Ese día que Beatriz la conoció, la detestó de inmediato.

Como ya se pudo haber dicho, Santiago siempre tuvo pretensiones de coleccionista.  Coleccionaba cuadros y coleccionaba libros.

Entre tantos libros y tantos cuadros, Beatriz sentía que ya no había lugar para ella. Se asfixiaba.

Y Santiago coleccionaba dados.

Y Santiago coleccionaba máscaras africanas.

Y un día, Beatriz se armó de valor. Y dijo: “Santiago: o los cuadros, los libros y las máscaras, o yo”. Entonces él se encerró en su estudio, durante sucesivas noches, furioso. ¿Pedirle que se deshiciera de sus tesoros? Era inconcebible. Y sin embargo, ella había hablado con tanta seriedad. Entonces pensó: en sus cuadros, pensó en sus libros, y pensó en las máscaras. Y dijo: está bien. Se deshizo de las máscaras. Ella sintió eso como una victoria, y como un prólogo a otras victorias. Cuando Beatriz cayó en estado vegetaloidoso, Santiago sintió por su lado un éxtasis de libertad. Santiago se dijo: “Ahora sí: coleccionaré lo más raro, lo más extraño, lo que Beatriz jamás me hubiese permitido coleccionar”. “Coleccionaré insectos”. “Coleccionaré ratas”. “Coleccionaré tapaderas de alcantarillas”. “Coleccionaré uñas de mujeres famosas”. “Coleccionaré fetos”. “Coleccionaré dientes de esquimales”. “Coleccionaré tuercas”. “Coleccionaré panes secos”. “Coleccionaré amantes”. Se dijo. “Eso, coleccionaré amantes”. “Las tendré grandes, chiquitas, estúpidas, sucias”.

Y se le ocurrió, en un momento dado, algo muy extravagante, decididamente extraño: coleccionar vegetaloides.

Lo único que Beatriz coleccionó alguna vez en vida fue un montón de momentos muertos frente al televisor.

Beatriz no tenía una cultura: así como los organismos rechazan ciertos agentes foráneos, así Beatriz rechazaba cualquier reto a su sensibilidad.

Pudo haber tenido una inteligencia –la tuvo su hermano, por ejemplo– pero, en fin, se abstuvo. Ni su padre ni su madre eran lo que se dice unos genios, pero mantenían una cierta disposición, un principio de buena voluntad hacia los libros. Había una librera en la casa, y algunos libros leídos.

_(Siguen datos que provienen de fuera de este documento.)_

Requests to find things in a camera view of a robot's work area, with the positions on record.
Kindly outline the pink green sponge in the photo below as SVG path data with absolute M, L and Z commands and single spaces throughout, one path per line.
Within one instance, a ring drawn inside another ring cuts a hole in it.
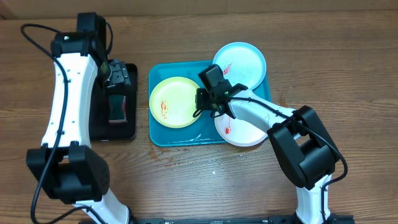
M 124 95 L 109 95 L 109 116 L 110 123 L 125 123 L 126 97 Z

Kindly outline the yellow-green rimmed plate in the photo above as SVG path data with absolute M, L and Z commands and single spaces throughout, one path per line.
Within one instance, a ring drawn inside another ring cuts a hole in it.
M 198 117 L 195 97 L 199 86 L 185 77 L 166 78 L 155 86 L 149 98 L 151 115 L 168 128 L 184 128 L 193 124 Z

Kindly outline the white plate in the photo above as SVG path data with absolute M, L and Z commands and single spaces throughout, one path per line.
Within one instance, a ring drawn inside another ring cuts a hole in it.
M 215 118 L 215 127 L 226 142 L 239 147 L 254 146 L 268 137 L 264 131 L 254 125 L 233 119 L 227 114 Z

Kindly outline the light blue plate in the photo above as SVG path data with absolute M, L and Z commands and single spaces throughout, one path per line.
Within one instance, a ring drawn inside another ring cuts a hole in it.
M 267 64 L 262 52 L 246 42 L 232 42 L 217 51 L 213 58 L 232 85 L 256 89 L 266 79 Z

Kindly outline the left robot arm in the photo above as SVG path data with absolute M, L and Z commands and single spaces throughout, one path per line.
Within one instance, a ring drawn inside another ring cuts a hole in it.
M 55 67 L 49 124 L 40 147 L 26 155 L 37 191 L 86 212 L 92 223 L 134 219 L 91 145 L 136 136 L 137 67 L 110 59 L 112 46 L 111 25 L 94 12 L 80 13 L 74 32 L 55 31 L 47 51 Z

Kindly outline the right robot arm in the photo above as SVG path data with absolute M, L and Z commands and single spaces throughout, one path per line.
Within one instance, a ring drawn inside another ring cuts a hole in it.
M 295 216 L 301 223 L 327 223 L 328 186 L 335 164 L 347 165 L 316 112 L 275 105 L 243 84 L 230 84 L 221 68 L 210 65 L 198 74 L 204 87 L 196 93 L 196 114 L 208 110 L 212 118 L 227 114 L 265 132 L 280 168 L 297 189 Z

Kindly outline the black plastic tray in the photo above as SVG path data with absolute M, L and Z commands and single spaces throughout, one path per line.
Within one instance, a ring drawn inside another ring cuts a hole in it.
M 104 83 L 95 81 L 90 105 L 89 135 L 91 140 L 128 140 L 136 135 L 137 111 L 137 67 L 133 63 L 125 63 L 130 85 L 106 88 Z M 109 95 L 126 97 L 125 123 L 110 123 Z

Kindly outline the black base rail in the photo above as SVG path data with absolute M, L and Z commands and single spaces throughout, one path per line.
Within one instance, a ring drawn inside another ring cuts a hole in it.
M 231 219 L 183 219 L 164 220 L 163 218 L 135 218 L 130 223 L 139 224 L 298 224 L 301 223 L 295 215 L 274 215 L 267 218 L 231 218 Z M 329 224 L 355 224 L 352 215 L 332 214 L 326 223 Z

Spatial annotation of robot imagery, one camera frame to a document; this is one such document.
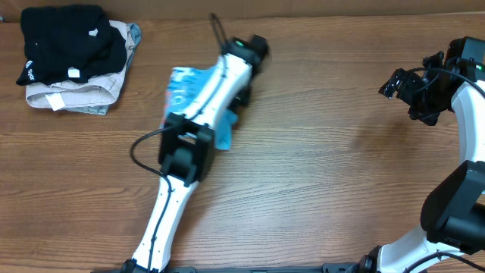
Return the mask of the light blue t-shirt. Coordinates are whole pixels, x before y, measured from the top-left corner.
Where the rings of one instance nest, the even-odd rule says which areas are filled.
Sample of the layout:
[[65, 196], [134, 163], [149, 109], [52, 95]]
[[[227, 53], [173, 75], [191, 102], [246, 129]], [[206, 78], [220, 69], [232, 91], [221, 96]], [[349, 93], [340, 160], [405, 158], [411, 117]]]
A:
[[[164, 120], [171, 112], [180, 112], [187, 108], [202, 91], [203, 86], [216, 71], [216, 67], [199, 70], [194, 67], [175, 67], [172, 70], [169, 84], [166, 89]], [[238, 115], [226, 109], [215, 130], [215, 148], [228, 151], [232, 143], [232, 127], [238, 121]]]

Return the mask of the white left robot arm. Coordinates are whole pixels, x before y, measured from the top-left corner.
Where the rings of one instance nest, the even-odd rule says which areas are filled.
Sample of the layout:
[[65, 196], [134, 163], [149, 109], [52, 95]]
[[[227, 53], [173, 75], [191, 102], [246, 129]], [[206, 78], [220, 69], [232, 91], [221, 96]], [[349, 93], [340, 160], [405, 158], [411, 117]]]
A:
[[145, 233], [122, 272], [163, 272], [192, 193], [207, 176], [216, 152], [216, 130], [225, 112], [248, 105], [251, 84], [269, 55], [268, 41], [233, 37], [222, 45], [217, 63], [205, 70], [176, 67], [167, 87], [172, 96], [189, 95], [187, 104], [170, 111], [161, 129], [158, 195]]

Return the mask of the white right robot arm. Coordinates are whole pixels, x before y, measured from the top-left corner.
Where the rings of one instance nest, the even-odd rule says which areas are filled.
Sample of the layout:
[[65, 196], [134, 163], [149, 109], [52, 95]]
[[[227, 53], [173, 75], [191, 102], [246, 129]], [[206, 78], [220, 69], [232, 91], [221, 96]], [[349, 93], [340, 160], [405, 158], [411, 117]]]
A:
[[380, 94], [409, 106], [408, 115], [428, 126], [444, 111], [458, 125], [459, 162], [424, 201], [420, 223], [393, 243], [374, 247], [349, 272], [426, 272], [447, 259], [478, 271], [469, 260], [484, 249], [484, 41], [464, 36], [422, 65], [399, 68]]

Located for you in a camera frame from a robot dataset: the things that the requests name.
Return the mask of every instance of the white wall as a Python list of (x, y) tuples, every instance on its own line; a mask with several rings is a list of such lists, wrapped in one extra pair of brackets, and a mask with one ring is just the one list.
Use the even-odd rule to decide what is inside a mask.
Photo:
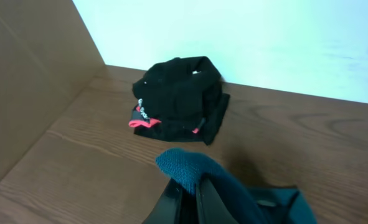
[(206, 55), (227, 82), (368, 103), (368, 0), (73, 0), (104, 61)]

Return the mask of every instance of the brown side panel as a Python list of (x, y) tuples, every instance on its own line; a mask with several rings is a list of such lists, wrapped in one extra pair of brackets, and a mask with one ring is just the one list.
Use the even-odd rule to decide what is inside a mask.
[(0, 1), (0, 180), (103, 67), (72, 2), (42, 3)]
[(72, 1), (0, 0), (0, 18), (71, 98), (104, 64)]

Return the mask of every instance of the black fabric bundle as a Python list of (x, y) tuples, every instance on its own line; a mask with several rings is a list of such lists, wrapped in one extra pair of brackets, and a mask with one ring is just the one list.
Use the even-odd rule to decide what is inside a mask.
[[(221, 74), (207, 57), (174, 58), (153, 65), (133, 84), (141, 107), (159, 124), (138, 126), (134, 133), (163, 141), (204, 141), (217, 134), (229, 95), (222, 93)], [(193, 130), (201, 125), (199, 132)]]

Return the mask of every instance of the black plastic object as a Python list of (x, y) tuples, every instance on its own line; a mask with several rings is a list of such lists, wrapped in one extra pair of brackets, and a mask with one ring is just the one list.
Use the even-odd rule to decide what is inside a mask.
[(180, 224), (183, 190), (175, 180), (171, 179), (143, 224)]
[(143, 224), (238, 224), (209, 179), (189, 195), (171, 179)]

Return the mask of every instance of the teal knit cloth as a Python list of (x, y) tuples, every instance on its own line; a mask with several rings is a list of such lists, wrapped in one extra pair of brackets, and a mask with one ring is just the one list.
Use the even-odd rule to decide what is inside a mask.
[(191, 195), (196, 194), (196, 185), (206, 175), (227, 210), (240, 224), (316, 223), (310, 207), (297, 189), (248, 189), (203, 153), (173, 148), (158, 156), (156, 164)]

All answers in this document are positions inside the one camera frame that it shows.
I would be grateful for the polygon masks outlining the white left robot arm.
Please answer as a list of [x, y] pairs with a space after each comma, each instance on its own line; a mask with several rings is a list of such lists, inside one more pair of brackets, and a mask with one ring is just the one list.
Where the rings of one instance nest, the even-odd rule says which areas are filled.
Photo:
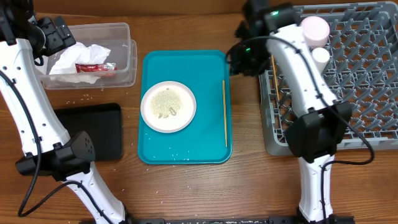
[[108, 189], [94, 163], [94, 145], [85, 131], [71, 137], [37, 79], [35, 59], [52, 55], [74, 42], [61, 18], [39, 22], [1, 12], [1, 94], [18, 128], [24, 157], [16, 164], [32, 181], [18, 211], [25, 209], [40, 175], [69, 187], [96, 223], [134, 223], [125, 205]]

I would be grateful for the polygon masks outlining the large white plate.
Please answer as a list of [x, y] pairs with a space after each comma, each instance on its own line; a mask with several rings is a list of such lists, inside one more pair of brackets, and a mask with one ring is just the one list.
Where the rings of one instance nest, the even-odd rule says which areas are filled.
[[141, 116], [151, 129], [160, 133], [175, 133], [193, 120], [197, 102], [184, 84], [164, 81], [150, 87], [141, 100]]

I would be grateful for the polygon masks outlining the wooden chopstick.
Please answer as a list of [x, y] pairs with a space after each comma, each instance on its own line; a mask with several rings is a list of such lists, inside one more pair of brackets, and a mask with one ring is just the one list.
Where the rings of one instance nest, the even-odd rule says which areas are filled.
[[272, 64], [272, 72], [273, 72], [273, 77], [274, 77], [275, 93], [276, 93], [276, 96], [277, 96], [277, 101], [279, 102], [279, 87], [278, 87], [277, 67], [276, 67], [275, 59], [274, 59], [273, 55], [271, 55], [271, 64]]
[[224, 143], [225, 147], [228, 147], [228, 127], [226, 120], [226, 85], [225, 80], [222, 81], [223, 85], [223, 119], [224, 119]]

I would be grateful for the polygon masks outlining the pale green cup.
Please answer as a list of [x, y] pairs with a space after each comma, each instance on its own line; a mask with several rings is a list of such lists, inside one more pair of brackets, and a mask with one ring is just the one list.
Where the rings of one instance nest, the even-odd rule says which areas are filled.
[[329, 62], [329, 52], [322, 47], [317, 47], [312, 50], [312, 57], [318, 71], [322, 73]]

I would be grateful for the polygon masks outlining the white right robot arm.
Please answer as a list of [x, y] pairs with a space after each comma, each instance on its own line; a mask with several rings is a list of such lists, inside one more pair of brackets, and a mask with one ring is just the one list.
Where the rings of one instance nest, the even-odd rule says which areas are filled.
[[265, 1], [247, 1], [244, 20], [235, 36], [240, 41], [226, 54], [230, 75], [255, 76], [274, 57], [290, 88], [297, 119], [285, 139], [300, 166], [301, 199], [296, 223], [354, 223], [338, 217], [330, 202], [331, 167], [343, 140], [352, 107], [339, 102], [322, 78], [305, 39], [305, 29], [289, 2], [269, 7]]

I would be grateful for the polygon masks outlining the small pink bowl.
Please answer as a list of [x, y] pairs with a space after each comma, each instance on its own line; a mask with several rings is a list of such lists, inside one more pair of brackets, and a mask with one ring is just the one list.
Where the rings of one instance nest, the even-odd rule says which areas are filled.
[[306, 17], [301, 22], [303, 35], [310, 48], [324, 47], [330, 34], [330, 26], [326, 20], [318, 16]]

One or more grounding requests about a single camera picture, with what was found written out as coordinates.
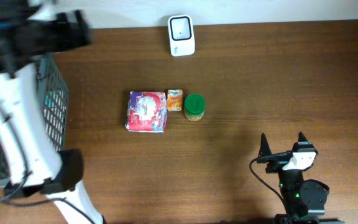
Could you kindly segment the red purple tissue pack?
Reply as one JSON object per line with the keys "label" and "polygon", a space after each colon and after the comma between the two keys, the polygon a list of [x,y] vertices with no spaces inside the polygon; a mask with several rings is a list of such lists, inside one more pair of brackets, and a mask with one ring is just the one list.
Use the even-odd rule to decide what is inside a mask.
{"label": "red purple tissue pack", "polygon": [[164,92],[131,91],[125,127],[130,132],[164,133],[167,99]]}

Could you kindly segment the orange tissue pack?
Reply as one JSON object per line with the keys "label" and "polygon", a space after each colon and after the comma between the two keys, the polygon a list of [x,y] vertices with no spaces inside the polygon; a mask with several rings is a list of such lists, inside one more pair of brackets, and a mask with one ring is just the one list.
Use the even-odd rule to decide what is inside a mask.
{"label": "orange tissue pack", "polygon": [[167,110],[181,111],[183,108],[183,90],[167,91]]}

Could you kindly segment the green lid jar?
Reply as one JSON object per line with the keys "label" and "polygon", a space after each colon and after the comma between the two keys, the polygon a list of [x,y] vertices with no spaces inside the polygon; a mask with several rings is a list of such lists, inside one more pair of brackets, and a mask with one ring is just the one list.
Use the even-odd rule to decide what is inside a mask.
{"label": "green lid jar", "polygon": [[199,121],[205,111],[205,100],[199,94],[188,95],[185,99],[185,117],[190,121]]}

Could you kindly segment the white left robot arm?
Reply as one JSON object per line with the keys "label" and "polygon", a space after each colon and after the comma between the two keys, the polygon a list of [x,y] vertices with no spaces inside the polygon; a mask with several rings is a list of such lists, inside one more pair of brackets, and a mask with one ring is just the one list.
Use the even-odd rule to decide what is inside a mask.
{"label": "white left robot arm", "polygon": [[40,193],[68,223],[104,223],[83,184],[81,152],[53,147],[37,98],[35,61],[91,43],[83,13],[54,5],[0,1],[0,143],[11,173],[0,204]]}

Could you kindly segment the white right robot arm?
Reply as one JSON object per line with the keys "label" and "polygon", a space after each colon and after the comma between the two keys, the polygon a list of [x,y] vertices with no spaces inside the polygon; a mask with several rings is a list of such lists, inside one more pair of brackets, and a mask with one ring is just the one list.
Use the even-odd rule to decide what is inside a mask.
{"label": "white right robot arm", "polygon": [[[258,156],[251,160],[251,173],[282,202],[285,213],[277,214],[274,223],[342,223],[338,219],[322,219],[325,214],[330,188],[314,179],[305,180],[303,173],[312,168],[318,151],[305,135],[298,133],[298,140],[289,151],[272,153],[265,134],[261,134]],[[277,174],[279,191],[273,189],[253,170],[253,163],[266,164],[265,172]]]}

Y no es que fuera tonta, por otro lado. Pero le hizo una guerra callada a la cultura, que en su mente, por una oscura razón, representaba el fracaso económico en el cuál había nacido.

Su madre no supo nunca realmente reconocer esta repugnancia de Beatriz por todo aquello que implicase una educación. De haberse dado cuenta, ¿habría hecho algo? En el colegio Beatriz no era es cierto una mala alumna: pero nunca lo contrario. Con sus manos blancas, su cara perfecta (tenía una cara perfecta) puso un cierto empeño vacío en las clases, que la llevó a graduarse eventualmente.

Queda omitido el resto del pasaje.